Offensive Stereotypes Apparently Found In Hong Kong Student Textbooks

A blog started by a British expat living in Hong Kong has posted photos of local textbooks apparently featuring offensive stereotypes.

Last week, activist and blogger Tom Grundy's Hong Wrong blog ran a post titled "Hong Kong Textbook Tells You to ‘Know Your Place,'" highlighting photos of a primary school textbook lesson that uses stereotypes to help students match up people of different nationalities with a particular profession.

Grundy tweeted photos of the lesson:

The lesson reportedly comes from a general studies textbook titled Hong Kong Special Administrative Region, published in 2011.
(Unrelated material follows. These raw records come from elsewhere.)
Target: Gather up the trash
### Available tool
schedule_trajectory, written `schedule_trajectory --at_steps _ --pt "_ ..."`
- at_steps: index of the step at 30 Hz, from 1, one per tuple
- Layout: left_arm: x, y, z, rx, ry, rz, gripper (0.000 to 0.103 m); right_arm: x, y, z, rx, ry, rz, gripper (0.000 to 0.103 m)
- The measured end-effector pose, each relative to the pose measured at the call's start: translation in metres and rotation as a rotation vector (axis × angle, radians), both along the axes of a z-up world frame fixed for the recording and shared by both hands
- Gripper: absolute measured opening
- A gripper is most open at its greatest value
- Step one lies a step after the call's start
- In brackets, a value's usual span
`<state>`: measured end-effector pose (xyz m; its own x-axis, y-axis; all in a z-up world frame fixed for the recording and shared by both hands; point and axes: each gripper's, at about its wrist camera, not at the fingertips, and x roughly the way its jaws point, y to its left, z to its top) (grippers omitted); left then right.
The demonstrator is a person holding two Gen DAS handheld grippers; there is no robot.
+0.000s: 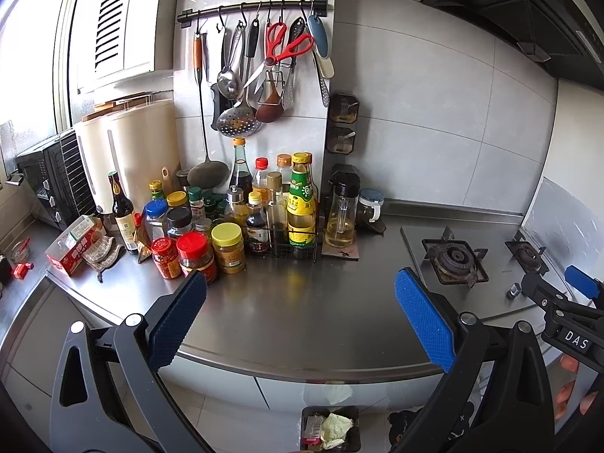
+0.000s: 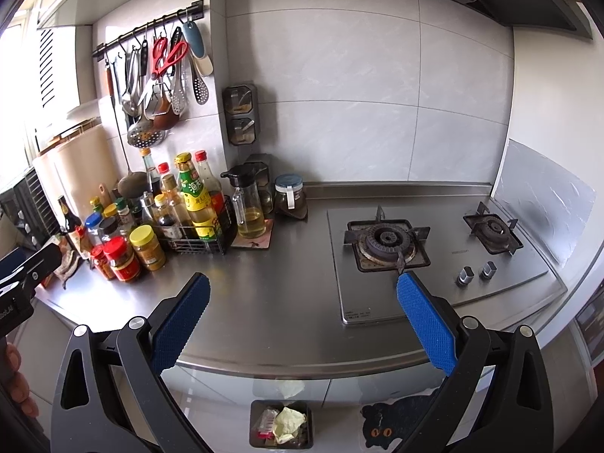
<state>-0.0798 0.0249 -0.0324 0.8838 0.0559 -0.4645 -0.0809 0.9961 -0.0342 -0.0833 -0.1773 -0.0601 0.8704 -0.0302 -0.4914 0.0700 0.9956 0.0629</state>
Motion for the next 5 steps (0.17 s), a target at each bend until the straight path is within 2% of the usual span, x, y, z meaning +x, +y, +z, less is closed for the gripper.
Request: schedule_trajectory --at_steps 5 --pt "0.0016 0.0047 -0.0001 0.002 0.0 0.004 0.095 0.0026 0.0054 0.0012 -0.004 0.001 0.005 0.1"
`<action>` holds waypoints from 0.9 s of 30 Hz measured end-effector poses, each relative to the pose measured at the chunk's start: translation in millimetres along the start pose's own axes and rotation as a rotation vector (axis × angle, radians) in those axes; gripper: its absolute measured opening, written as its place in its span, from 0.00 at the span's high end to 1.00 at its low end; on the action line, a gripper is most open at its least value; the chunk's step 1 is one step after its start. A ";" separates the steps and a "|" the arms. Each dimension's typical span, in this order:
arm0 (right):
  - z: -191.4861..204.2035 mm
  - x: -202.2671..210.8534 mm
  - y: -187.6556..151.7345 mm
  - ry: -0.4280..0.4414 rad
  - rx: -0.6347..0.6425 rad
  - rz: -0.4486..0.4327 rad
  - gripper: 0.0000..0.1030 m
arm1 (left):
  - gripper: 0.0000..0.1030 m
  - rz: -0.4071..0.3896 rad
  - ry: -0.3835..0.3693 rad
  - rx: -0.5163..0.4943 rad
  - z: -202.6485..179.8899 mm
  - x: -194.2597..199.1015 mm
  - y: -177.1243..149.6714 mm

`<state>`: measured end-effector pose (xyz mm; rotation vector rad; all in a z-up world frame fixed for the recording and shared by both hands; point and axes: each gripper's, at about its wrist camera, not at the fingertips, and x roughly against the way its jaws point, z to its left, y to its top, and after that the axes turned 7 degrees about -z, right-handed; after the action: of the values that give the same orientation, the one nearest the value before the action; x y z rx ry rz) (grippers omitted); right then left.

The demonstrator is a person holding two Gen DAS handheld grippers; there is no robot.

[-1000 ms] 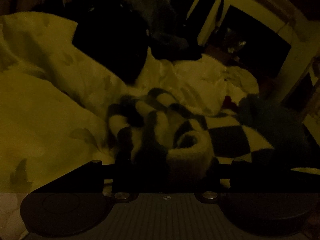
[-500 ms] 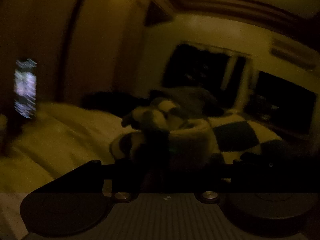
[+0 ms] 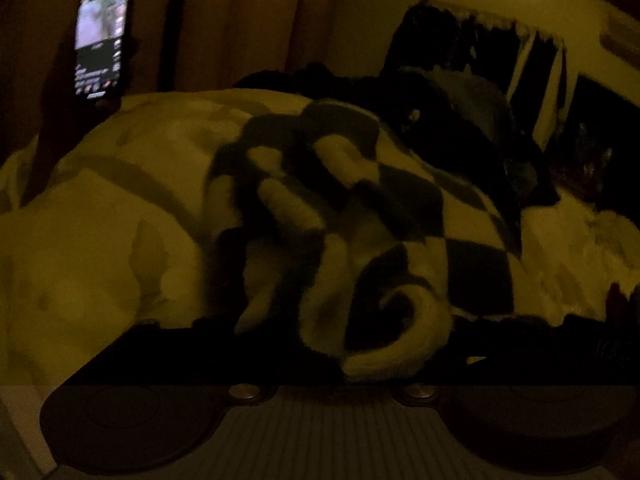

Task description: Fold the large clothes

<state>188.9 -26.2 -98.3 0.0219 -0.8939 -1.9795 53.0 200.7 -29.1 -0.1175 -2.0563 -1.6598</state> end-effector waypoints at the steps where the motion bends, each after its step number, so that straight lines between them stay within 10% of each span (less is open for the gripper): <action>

He also tweeted photos from another textbook, in which students are asked to match up physical characteristics with people of different "races." For example, in the lesson, black people are described as having "thick lips" and "wide nose[s]."

When Grundy asked the Hong Kong Equal Opportunities Commission for a response, the group responded, in part: "[E]ducational material should reflect diversity, cultural values, customs, lifestyles and the social realities of Hong Kong. It should not reinforce stereotypes of any kind. We believe that ethnic stereotypes must be viewed with caution."

Grundy was not immediately available to comment to The Huffington Post.

According to the South China Morning Post, textbooks containing these lessons were not on the Education Bureau of Hong Kong's recommended textbook list.

"Many people find it offensive," said Marysia Marchant, an English teacher at a local school who does not use the textbooks, per the SCMP.

Still, a staff member at a local bookstore told the outlet that many "elite schools" were using the highlighted textbooks.

A 1999 study from the Equal Opportunity Commission found that that local textbooks provided a limited view of ethnic and cultural minorities. From the report: "The portrayal of non-Caucasian characters (for example, Africans) is agreed to be highly topic dependent, either as needing aid or as excellent athletes. Educational materials thus maintain traditional negative and positive stereotypes."